Print nothing but the lines below starting at the line that holds "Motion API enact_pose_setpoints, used" and ending at the line that holds "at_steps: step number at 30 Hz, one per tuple", including both, each exactly as written.
··· Information supplied
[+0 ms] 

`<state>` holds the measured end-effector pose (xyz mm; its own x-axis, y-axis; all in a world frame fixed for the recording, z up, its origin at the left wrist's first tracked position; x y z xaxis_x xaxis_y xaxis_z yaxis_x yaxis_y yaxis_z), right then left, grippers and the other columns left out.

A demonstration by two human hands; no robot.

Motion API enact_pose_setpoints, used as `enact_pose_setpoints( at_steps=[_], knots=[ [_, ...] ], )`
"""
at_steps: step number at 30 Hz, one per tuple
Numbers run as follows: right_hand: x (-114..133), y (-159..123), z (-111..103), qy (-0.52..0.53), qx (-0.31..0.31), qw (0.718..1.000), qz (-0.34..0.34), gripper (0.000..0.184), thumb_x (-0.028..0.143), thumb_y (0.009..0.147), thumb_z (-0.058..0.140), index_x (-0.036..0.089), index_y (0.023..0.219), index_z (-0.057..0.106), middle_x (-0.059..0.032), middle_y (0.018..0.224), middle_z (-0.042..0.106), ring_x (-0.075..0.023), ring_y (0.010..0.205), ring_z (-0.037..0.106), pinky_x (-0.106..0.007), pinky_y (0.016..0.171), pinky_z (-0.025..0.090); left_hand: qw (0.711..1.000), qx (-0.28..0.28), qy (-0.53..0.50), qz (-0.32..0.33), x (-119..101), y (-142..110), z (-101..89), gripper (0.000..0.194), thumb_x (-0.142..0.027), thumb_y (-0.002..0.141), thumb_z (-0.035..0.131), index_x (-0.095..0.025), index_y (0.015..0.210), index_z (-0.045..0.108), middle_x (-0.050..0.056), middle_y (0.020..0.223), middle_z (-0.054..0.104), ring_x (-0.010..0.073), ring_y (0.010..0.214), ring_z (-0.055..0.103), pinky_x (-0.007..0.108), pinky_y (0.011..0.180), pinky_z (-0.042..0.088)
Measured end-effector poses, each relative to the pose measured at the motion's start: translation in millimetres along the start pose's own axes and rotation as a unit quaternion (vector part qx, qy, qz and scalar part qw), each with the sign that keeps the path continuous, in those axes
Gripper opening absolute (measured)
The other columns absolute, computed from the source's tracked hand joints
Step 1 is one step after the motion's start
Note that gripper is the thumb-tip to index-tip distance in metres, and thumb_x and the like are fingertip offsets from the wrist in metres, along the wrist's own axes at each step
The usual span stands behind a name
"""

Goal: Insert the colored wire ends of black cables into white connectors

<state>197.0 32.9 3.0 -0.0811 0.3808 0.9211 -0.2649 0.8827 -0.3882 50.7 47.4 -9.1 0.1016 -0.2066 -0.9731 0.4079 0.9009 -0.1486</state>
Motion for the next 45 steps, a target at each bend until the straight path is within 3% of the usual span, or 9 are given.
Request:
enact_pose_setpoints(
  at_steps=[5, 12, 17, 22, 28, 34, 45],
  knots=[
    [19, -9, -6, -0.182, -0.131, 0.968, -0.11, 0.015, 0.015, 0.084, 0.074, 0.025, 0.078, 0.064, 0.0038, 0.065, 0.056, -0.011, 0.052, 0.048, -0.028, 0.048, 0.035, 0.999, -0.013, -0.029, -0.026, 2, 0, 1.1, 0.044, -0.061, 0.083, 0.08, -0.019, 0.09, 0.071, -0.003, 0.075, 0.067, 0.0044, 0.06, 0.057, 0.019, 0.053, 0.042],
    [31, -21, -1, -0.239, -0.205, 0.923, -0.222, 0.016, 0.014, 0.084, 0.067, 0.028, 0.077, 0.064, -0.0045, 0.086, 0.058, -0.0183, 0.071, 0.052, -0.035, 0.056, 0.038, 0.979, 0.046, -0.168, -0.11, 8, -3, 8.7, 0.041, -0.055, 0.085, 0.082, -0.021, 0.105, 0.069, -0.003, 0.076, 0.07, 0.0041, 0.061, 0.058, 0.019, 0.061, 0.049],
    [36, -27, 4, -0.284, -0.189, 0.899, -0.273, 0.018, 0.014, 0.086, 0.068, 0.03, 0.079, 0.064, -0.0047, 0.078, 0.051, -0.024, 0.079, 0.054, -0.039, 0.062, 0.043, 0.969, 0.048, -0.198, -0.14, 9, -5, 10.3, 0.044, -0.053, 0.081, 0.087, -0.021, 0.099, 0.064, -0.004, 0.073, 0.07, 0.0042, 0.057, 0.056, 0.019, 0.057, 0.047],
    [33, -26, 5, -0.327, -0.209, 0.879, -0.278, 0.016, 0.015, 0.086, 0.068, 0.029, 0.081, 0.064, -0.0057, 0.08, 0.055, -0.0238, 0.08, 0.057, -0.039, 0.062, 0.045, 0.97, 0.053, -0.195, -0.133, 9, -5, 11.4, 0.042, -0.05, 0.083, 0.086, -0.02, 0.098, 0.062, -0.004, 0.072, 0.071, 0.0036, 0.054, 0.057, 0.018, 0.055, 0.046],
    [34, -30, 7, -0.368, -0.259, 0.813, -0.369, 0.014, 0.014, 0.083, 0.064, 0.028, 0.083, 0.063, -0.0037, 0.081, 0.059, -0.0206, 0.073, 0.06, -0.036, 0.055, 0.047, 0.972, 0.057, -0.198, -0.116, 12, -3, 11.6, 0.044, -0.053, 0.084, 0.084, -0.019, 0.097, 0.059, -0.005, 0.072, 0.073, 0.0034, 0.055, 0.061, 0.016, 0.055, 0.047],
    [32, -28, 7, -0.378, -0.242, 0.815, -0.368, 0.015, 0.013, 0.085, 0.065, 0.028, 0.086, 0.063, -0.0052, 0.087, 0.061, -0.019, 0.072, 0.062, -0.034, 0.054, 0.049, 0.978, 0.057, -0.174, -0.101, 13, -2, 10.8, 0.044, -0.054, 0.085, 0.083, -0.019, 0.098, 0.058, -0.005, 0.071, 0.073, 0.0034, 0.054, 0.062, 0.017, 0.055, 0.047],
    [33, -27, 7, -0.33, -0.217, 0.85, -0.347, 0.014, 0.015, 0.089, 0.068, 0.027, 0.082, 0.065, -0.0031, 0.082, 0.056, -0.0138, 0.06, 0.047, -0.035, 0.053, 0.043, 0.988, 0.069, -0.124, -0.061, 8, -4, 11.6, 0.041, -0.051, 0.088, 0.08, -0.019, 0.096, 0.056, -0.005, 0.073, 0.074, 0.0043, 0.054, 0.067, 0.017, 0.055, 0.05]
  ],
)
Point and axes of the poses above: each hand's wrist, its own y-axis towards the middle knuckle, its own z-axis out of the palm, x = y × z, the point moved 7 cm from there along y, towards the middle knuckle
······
Result for this task.
Motion API enact_pose_setpoints, used as `enact_pose_setpoints( at_steps=[_], knots=[ [_, ...] ], )`
"""
at_steps: step number at 30 Hz, one per tuple

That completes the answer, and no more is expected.